Tying such systems into things like China’s social credit program could quickly become extremely oppressive – something the ACLU would certainly object to. There’s also a slim chance it could trigger an age of robotic benevolent dictators though, but we’re back to square one here – of having to be sure that the data we feed to these systems isn’t carrying over some problematic biases or selection factors.
So while Amazon tries to deflect the wrath of the US congress, which could definitely throw a spanner in the works, IBM has been battling the fallout from an investigation by Stat News, which found that its Watson AI was giving incorrect diagnoses to cancer doctors.
The leaked internal documents that were found suggest that the Watson system is being trained on synthetic medical records, rather than real patient records. This could be a very big problem for IBM, which has said publicly that the training used real data, with one doctor from Florida’s Jupiter Hospital noting that “this product is a piece of shit,” and that the hospital had “bought it for marketing and with the hopes that you would achieve the vision. We can’t use it for most cases.”

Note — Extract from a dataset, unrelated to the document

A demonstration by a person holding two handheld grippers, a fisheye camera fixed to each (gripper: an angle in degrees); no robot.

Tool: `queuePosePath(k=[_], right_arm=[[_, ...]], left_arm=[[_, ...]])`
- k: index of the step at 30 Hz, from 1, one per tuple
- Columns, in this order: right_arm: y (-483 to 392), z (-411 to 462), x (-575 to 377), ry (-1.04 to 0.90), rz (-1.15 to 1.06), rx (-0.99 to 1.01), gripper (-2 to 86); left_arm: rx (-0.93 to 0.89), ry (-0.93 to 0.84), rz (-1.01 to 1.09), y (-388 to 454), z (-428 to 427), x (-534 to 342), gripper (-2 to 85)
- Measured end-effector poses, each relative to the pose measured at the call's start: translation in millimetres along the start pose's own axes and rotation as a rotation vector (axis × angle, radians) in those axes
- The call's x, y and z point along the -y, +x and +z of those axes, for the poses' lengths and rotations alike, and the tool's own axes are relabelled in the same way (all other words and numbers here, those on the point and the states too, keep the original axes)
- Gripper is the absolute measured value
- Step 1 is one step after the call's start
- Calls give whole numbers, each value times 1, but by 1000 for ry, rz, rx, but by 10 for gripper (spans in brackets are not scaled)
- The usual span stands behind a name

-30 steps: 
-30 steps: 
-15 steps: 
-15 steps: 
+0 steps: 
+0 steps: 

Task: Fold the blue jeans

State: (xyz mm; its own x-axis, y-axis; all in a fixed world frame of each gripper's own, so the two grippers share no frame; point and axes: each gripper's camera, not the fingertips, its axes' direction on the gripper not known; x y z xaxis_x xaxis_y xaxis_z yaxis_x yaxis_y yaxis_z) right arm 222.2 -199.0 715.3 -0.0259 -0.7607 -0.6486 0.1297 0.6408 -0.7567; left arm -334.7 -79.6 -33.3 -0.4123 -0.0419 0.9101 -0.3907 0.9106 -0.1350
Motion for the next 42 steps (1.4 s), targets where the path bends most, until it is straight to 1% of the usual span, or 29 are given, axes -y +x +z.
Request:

IBM’s Watson sounded like a great fit for hospital work, able to automate a lot of the image scanning and studying functions that doctors are currently required to do, and in turn freeing up time that those doctors could spend with patients. However, it appears that technology companies are running into problems surrounding privacy, and don’t have as much access to medical records and patients as they would like.
This appears to have been the culprit for IBM’s problems, and while it made a big song and dance about the projects, Big Blue has begun layoffs at its health division. Its numbers here had swelled through some major acquisitions, but the reported 50% to 70% cuts to the workforce seem pretty savage by any measure. IBM had paid $2.6bn for Truven in 2016, as well as $1bn for Merge in 2015 – but hasn’t disclosed how much it paid for Explorys. Having sunk north of $4bn into the project, IBM might soon lose patience with its healthcare wing – especially as rivals are going to begin crowding into the space on the back of open source hardware and software, with many nimble enough to target specific hospital projects.